Ten minutes later, Bob lay on one cushion of Lennox’s carriage and the ladies sat beside Lennox on the other seat.
“Erin, you will explain now,” Lennox demanded.
“Erin, say nothing,” Cameron ordered. “I will speak with your father.
“You have no right to interfere with a father and daughter,” Lennox shot back.
“Do not try me, Lennox,” Cameron growled.
Cameron hauled Napier over his shoulder and handed him up to James in the driver’s seat next to Allan. The man weighed as much as an elephant. Cameron stepped inside the carriage and pulled the door shut behind him.
He eased Bob’s head up, then sat and laid the man’s head on his leg. The carriage lurched into motion as Cameron lifted the petticoat and checked the wound. It had stopped bleeding. That was something. Bob’s chest rose and fell in shallow breaths.
“I expect an explanation, Hunter,” Lennox snapped.
Cameron jerked his head up and pinned the man with a hard stare. “I advise you to save your questions for when we are alone.”
Lennox scoffed. “I care nothing for your advice.”
“Then I will gladly discuss your association with a Mister Ross Montgomery.
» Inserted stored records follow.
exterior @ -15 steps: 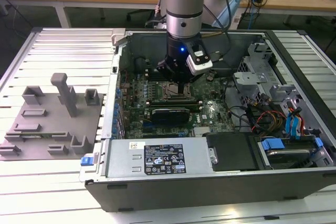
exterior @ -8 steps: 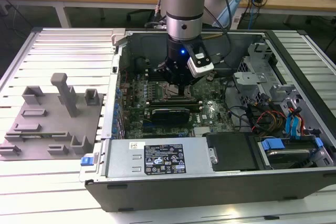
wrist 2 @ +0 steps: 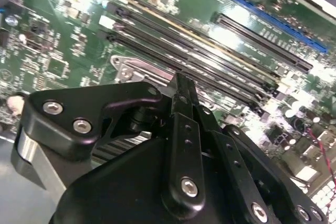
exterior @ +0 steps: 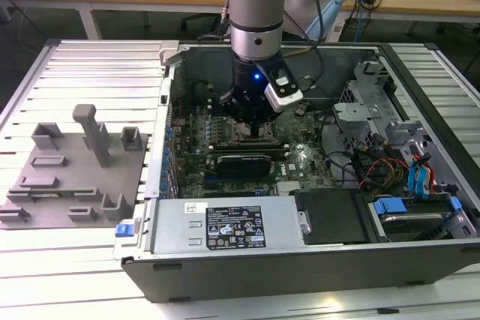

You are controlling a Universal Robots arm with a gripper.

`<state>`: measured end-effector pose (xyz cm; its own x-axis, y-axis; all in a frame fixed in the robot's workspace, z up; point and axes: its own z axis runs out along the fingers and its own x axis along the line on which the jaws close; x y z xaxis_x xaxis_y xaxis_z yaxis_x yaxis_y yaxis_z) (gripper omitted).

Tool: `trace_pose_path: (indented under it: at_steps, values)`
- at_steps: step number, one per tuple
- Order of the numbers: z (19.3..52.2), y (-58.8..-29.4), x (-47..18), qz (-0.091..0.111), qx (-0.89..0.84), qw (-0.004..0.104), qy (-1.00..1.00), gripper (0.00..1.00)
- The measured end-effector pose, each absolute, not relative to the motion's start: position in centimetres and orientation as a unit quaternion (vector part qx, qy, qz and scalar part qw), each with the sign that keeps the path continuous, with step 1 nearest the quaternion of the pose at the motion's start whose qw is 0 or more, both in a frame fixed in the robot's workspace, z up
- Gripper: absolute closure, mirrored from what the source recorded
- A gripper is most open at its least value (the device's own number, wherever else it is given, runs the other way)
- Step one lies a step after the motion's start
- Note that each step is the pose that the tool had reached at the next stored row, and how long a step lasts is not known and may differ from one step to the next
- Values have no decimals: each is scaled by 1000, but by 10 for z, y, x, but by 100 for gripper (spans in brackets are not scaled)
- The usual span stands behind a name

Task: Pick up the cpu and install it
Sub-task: 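Install the second cpu locking lever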

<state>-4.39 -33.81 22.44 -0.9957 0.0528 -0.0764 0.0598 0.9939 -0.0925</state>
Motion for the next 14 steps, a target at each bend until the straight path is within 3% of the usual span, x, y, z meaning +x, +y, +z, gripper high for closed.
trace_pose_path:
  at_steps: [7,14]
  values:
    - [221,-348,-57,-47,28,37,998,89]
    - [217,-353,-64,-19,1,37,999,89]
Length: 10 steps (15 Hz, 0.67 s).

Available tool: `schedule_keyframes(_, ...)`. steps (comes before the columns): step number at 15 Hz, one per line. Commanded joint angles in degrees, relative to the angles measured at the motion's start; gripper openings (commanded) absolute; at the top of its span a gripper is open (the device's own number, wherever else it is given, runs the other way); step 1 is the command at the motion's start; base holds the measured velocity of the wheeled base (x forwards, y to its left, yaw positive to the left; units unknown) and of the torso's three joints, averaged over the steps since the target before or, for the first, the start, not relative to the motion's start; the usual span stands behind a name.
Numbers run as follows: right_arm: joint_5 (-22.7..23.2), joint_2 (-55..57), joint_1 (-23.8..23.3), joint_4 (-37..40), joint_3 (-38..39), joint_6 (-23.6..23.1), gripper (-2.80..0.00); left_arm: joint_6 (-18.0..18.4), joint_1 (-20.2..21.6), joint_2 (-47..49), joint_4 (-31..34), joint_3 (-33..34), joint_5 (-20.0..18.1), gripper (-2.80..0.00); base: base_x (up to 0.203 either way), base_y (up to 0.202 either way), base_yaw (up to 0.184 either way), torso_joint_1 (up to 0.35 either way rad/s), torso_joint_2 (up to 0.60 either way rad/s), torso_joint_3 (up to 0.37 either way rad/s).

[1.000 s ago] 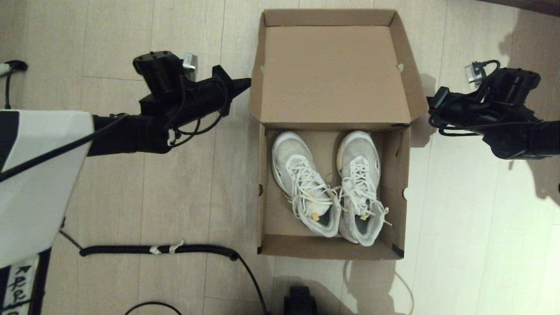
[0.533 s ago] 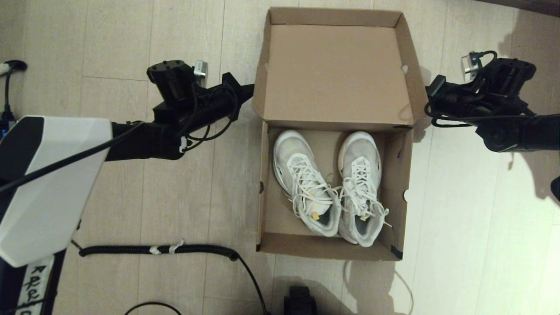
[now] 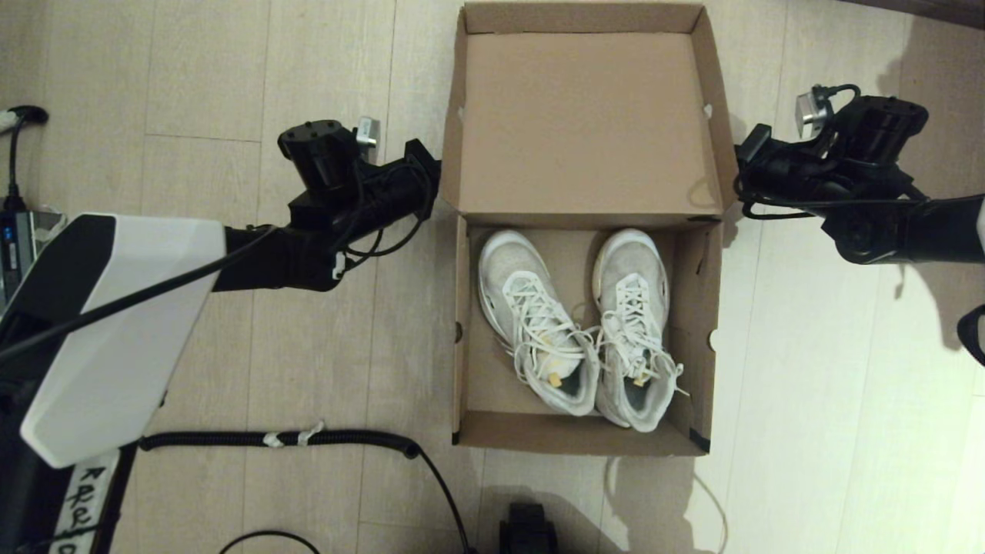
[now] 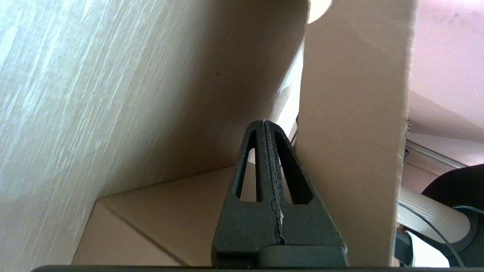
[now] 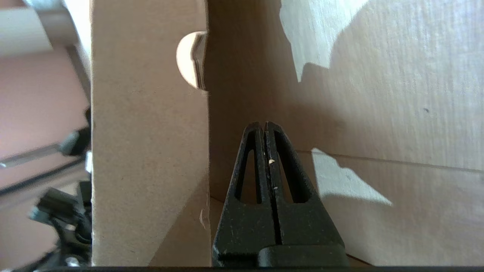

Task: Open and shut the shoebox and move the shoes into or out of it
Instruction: Close the shoe box

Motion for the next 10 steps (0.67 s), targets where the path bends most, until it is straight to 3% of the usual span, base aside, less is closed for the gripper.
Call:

He is a close associate of John Napier, I believe.”
Lennox’s eyes widened. He glanced at the women, but said nothing more.
Cameron met Alison’s worried gaze and forced a reassuring smile.
An hour later, Cameron left Bob in the doctor’s care and headed to the library to deal with Lennox. The ladies had retreated to Alison’s bedchambers, which afforded him the privacy he needed to deal with Lennox. Cameron entered the library, where Lennox stared out the window. Cameron crossed to the sideboard, poured a glass of whisky and emptied the glass in two gulps.
Lennox didn’t turn until Cameron said, “You will confess all to the constable.”
Lennox turned. “Make any accusations you like, I have nothing to confess.”
Cameron slammed his glass down on the sideboard and crossed to Lennox. “Napier tried to kill your daughter and my wife.”
“And he is dead.”
“I will not hesitate to shoot you, as well.”